To improve performance you can store the encoding of the anchor images rather than calculating it every time.

Neural Style Transfer

Recreating an image in the style of another. C = Content image S = Style image G = Generated image

Cost Function J(G) = αJcontent(C,G) + βJstyle(S,G), hyperparameters to weight the the content and style costs

Find the generated image G

  1. Initiate G randomly.
  2. Use gradient descent to minimise J(G) G = G - (∂/∂G)J(G)

Content Cost Function

  • Use a hidden layer l to compute content cost. (l is typically somewhere in the middle of you CNN)
  • Use pre-trained ConvNet
  • Let a[l](C) and a[l](G) be the activation layer l on the images
  • If a[l](C) and a[l](G) are similar, both images have similar content Jcontent(C,G) = 1/2||a[l](C) - a[l](G)||^2

Style Cost Function Use a layer l’s activation to measure “style”. Define style as correlation between activations across channels. This means when looking at the channels in a layer, you look at how close the activations are. If channels are highly correlated it means that the features they identify are commonly output together, i.e. represent a style.

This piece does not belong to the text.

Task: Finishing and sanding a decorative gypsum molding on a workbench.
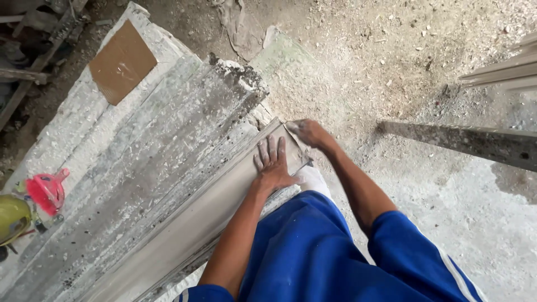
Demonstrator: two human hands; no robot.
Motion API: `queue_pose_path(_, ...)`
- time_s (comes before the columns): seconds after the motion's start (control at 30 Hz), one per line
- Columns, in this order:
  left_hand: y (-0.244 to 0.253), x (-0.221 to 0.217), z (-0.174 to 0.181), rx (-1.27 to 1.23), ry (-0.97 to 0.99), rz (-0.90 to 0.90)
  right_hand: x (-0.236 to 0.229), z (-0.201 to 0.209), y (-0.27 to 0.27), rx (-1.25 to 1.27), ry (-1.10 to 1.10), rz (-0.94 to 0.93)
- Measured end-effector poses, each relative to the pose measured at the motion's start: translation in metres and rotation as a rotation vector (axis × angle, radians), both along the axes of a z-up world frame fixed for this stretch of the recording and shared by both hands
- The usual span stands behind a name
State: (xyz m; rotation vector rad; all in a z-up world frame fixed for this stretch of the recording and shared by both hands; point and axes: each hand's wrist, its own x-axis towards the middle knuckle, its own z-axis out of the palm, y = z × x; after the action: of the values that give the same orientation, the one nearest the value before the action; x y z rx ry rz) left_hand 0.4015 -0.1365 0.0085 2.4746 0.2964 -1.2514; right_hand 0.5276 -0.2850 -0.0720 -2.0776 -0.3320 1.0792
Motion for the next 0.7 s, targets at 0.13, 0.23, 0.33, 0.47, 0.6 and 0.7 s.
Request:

  • Let a[l] h,w,c = activation at (h,w,c). G[l] is shaped nc[l] x nc[l]
  • G[l](c1,c2) = sumh(sumw(a[l](c1) a[l](c2))), sum up the multiplication of the activations for the two channels in the style image.
  • Calculate this for both the Style and the Generated image.
  • Jstyle[l](S,G) = 1/(2 nh[l] nw[l] nc[l])^2 sumc1(sumc2( G[l](S) - G[l](G) ))
  • Sum for all layers to calculate Jstyle(S,G)
  • Have a weight hyperparameter for each layer

1D and 3D Generalisations Many ConvNet ideas can applied to data other than 2D image data. Can be applied to 1D data though more normally RNN’s are used for sequential data. For more dimensions you just increase the dimensions in your filter to match.